**WHAT IS REQUIRED**.
The response must consist of the lines below from the one with "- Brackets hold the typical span" through the one with "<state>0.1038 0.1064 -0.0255", exactly as they appear and with both ends kept.
--- SUPPLIED RECORDS Enclosed Below ---
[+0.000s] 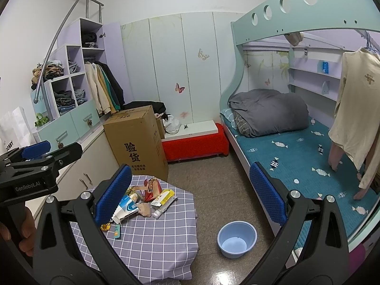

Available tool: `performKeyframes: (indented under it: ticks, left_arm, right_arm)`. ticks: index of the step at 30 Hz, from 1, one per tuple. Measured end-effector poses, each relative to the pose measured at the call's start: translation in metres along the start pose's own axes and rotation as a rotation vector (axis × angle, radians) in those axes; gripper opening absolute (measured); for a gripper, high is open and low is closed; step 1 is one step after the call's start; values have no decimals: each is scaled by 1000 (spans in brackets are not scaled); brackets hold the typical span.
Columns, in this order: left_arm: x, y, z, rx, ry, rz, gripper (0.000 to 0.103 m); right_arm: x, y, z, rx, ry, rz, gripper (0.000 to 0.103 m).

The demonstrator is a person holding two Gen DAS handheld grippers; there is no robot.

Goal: Collect trash

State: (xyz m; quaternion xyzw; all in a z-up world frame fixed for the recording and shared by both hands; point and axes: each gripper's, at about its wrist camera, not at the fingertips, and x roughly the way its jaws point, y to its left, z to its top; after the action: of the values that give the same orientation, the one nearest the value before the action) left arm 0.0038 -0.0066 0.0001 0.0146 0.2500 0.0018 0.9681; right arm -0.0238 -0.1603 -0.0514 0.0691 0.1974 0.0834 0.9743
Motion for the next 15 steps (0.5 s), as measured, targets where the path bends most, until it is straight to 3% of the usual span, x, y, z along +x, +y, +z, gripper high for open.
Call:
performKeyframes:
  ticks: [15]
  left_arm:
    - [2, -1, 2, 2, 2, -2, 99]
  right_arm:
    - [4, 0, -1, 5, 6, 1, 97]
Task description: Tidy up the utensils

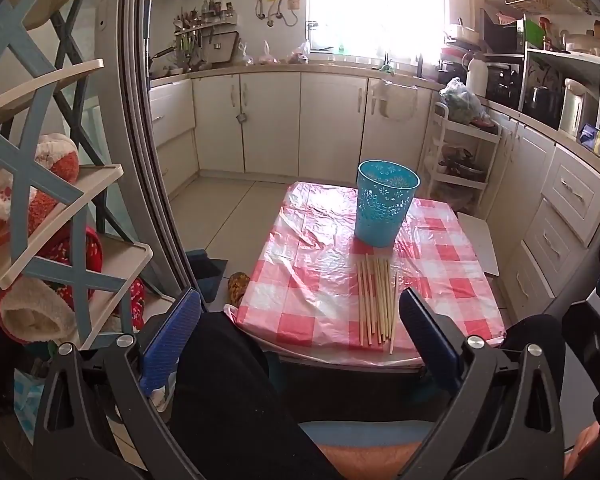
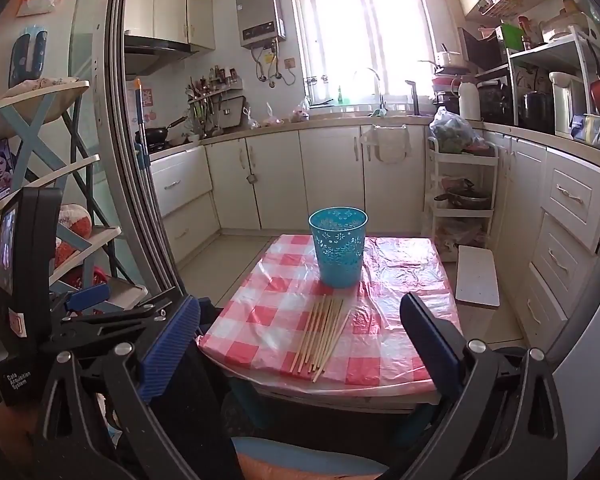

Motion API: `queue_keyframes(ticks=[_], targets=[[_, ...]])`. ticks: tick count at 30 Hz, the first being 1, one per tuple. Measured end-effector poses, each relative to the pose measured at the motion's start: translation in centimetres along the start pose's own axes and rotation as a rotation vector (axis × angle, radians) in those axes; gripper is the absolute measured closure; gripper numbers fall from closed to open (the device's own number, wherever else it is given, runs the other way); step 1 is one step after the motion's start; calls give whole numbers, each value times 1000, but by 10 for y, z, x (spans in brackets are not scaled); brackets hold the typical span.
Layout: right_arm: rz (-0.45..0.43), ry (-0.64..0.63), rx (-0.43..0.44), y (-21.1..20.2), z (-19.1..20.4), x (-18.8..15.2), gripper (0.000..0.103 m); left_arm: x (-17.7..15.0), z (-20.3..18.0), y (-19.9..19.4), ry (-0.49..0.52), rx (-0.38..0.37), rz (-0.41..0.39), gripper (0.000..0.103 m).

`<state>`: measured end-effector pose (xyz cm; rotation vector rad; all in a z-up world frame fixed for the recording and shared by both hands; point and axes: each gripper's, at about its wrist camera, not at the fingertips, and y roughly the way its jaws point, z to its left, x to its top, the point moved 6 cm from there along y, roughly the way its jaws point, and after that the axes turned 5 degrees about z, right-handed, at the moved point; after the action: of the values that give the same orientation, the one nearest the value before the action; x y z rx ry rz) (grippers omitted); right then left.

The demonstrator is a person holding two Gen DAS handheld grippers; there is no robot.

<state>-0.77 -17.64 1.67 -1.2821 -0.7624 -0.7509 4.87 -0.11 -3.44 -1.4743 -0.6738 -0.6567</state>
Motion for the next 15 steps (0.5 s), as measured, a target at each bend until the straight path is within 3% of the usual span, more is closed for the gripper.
queue_keyframes(ticks=[15], targets=[[-3, -1, 1, -2, 1, -6, 7, -1, -1, -6, -8, 0, -8, 7]])
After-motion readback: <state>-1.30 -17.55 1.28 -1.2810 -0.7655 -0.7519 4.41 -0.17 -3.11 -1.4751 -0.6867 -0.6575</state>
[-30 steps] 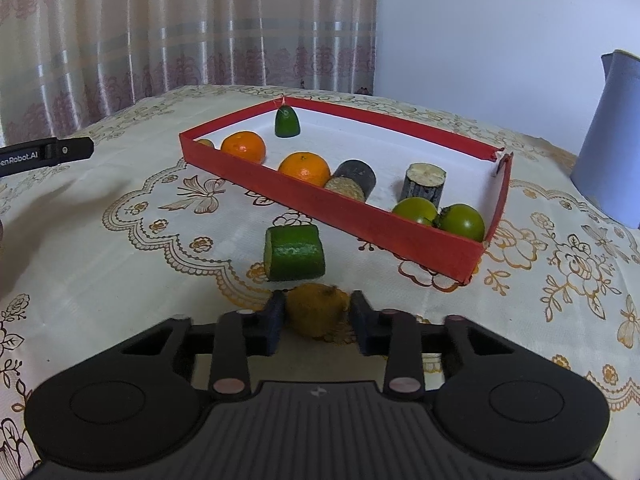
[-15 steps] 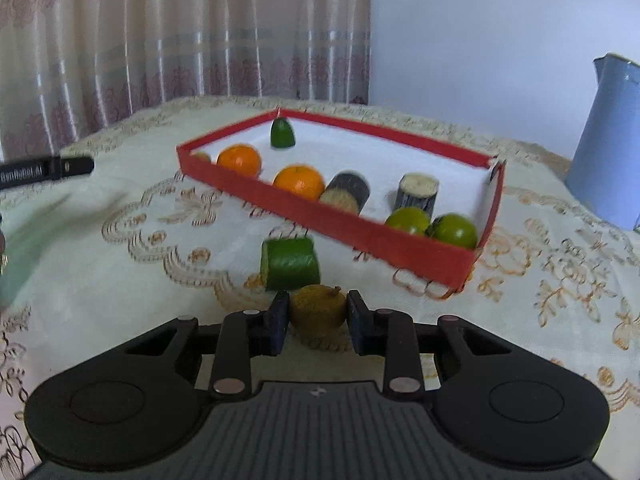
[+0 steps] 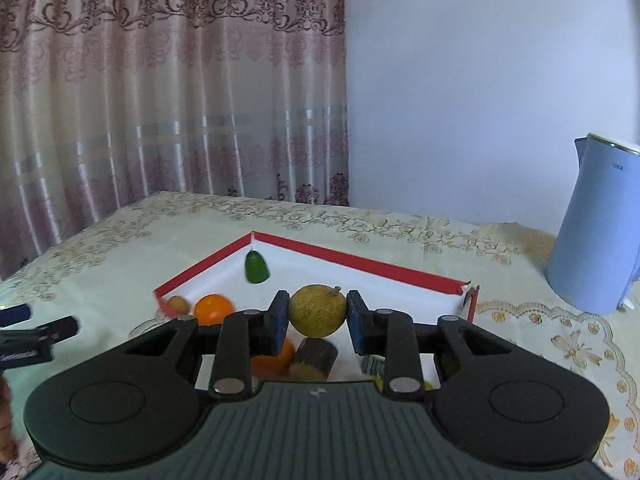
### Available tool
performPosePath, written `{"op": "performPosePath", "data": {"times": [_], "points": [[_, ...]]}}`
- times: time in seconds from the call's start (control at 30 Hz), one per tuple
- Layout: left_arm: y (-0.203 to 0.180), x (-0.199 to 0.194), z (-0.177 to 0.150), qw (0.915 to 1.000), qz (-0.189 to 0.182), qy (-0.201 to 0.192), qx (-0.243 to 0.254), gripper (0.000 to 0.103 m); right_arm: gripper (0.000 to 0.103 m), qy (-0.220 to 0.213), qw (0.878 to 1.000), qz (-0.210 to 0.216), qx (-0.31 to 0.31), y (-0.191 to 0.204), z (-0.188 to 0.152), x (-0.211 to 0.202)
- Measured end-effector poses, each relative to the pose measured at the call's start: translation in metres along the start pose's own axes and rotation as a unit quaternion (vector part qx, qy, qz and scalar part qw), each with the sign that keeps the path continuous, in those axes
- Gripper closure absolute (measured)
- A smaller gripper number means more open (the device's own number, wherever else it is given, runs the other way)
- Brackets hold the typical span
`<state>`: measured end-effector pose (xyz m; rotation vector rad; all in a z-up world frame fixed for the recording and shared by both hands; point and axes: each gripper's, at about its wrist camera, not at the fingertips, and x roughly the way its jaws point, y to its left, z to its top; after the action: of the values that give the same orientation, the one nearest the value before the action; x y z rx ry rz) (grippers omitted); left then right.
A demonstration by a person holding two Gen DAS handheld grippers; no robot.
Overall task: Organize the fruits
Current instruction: 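Carry the yellow-brown fruit into the red tray and open the right gripper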
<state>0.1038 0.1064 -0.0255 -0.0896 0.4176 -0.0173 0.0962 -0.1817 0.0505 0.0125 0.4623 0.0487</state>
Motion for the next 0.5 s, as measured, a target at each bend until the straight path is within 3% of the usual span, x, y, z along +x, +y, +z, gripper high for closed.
{"op": "performPosePath", "data": {"times": [0.5], "points": [[-0.001, 0.002, 0.0, 1.0, 0.0, 0.003, 0.006, 0.0, 0.074, 0.023, 0.999, -0.014, 0.028, -0.02, -0.007, 0.062]]}}
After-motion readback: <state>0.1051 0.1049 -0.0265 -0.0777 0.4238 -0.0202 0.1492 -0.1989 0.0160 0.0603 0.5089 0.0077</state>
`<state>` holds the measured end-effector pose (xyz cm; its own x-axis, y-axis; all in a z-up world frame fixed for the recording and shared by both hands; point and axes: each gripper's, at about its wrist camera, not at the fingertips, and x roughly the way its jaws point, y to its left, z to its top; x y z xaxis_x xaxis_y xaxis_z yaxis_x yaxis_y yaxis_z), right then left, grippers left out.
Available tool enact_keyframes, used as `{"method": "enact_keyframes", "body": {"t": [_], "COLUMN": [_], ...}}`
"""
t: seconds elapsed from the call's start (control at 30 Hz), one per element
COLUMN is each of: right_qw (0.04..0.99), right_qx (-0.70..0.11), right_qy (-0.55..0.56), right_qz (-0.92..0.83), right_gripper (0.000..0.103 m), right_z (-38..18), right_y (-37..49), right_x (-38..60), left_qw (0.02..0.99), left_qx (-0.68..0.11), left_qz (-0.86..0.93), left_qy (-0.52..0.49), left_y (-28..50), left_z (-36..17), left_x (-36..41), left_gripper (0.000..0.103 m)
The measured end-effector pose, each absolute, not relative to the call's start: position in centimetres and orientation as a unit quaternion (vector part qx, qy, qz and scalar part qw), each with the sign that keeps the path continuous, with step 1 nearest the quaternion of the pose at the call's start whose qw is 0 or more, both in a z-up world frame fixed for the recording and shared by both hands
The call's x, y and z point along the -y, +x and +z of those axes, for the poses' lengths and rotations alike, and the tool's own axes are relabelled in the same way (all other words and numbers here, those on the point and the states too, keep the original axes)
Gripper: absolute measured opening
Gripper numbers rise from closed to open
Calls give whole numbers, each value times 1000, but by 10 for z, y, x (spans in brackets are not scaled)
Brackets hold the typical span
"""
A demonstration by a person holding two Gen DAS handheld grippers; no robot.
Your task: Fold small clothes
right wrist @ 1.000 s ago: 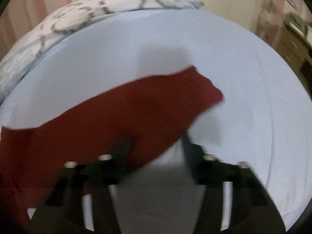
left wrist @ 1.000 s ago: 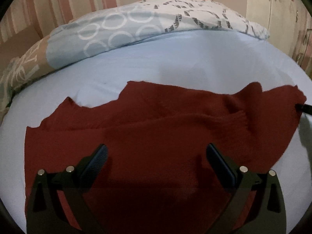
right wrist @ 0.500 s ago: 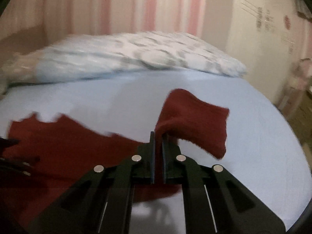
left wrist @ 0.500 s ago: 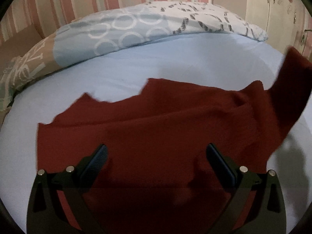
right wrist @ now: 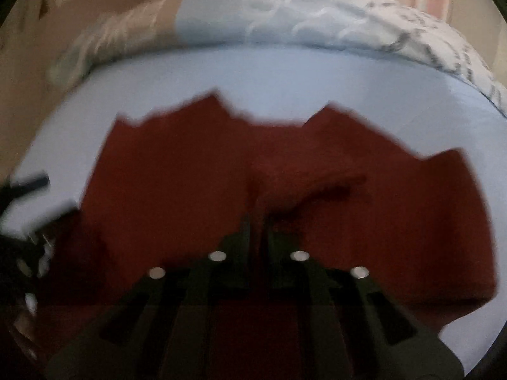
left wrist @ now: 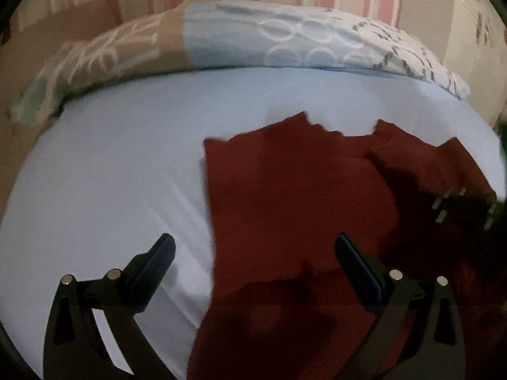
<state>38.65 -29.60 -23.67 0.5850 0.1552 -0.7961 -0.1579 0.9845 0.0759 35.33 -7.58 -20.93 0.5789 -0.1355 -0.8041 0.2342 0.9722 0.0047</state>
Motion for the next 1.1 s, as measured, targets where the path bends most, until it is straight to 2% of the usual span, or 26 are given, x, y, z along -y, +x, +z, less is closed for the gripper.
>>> {"method": "enact_keyframes", "body": {"t": [0.03,0.1,0.17,0.47,0.5,0.6,0.67,0.7,0.73,0.8,0.97,1.1], "right_qw": [889,892,901,917,917,915,915,915,917,922,934,930], "right_qx": [-447,-436,-419,-397,-397,-398,-396,-395,-387,-374,-335,-356], "right_qy": [-3,4,2,38,46,63,67,71,80,86,97,95], "right_qz": [105,118,109,-7,-12,-21,-35,-46,-54,-56,-74,-8], "right_gripper": [37,67,78,79,79,80,80,80,82,100,100,100], "right_z": [-238,-227,-216,-210,-211,-216,-217,-217,-215,-210,-192,-195], "right_y": [378,361,345,311,309,305,304,304,302,299,291,309], "right_x": [294,300,313,400,407,422,426,427,430,432,442,430], "left_qw": [886,885,883,868,864,859,862,856,853,857,887,895], "left_qx": [-450,-450,-448,-458,-461,-473,-465,-468,-471,-459,-408,-411], "left_qz": [-107,-118,-134,-194,-203,-194,-189,-208,-214,-220,-199,-146], "left_qy": [47,35,26,12,0,35,66,70,71,85,87,90], "left_y": [353,351,347,361,366,376,376,375,375,372,366,378], "left_z": [-210,-213,-214,-227,-229,-233,-232,-232,-232,-230,-207,-204], "left_x": [72,73,82,175,183,205,213,218,220,221,196,139], "left_gripper": [101,101,101,100,97,59,40,3,0,0,0,0]}}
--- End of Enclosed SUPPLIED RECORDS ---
**RESULT**.
- Brackets hold the typical span
`<state>`: measured end-effector pose (xyz m; rotation vector rad; all in a z-up world frame fixed for the recording and shared by both hands; point and axes: each gripper's, at about its wrist camera, not at the fingertips, and x roughly the way its jaws point, y to its left, z to its top; after the action: of the values that give the same orientation, the one nearest the value before the action; x y z rx ry rz) (grippers omitted); left then right.
A demonstration by a person holding two Gen DAS handheld grippers; no robot.
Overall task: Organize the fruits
Current instruction: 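Carry the yellow-brown fruit into the red tray and open the right gripper
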<state>0.1038 0.1064 -0.0255 -0.0896 0.4176 -0.0173 0.0962 -0.1817 0.0505 0.0125 0.4623 0.0487</state>

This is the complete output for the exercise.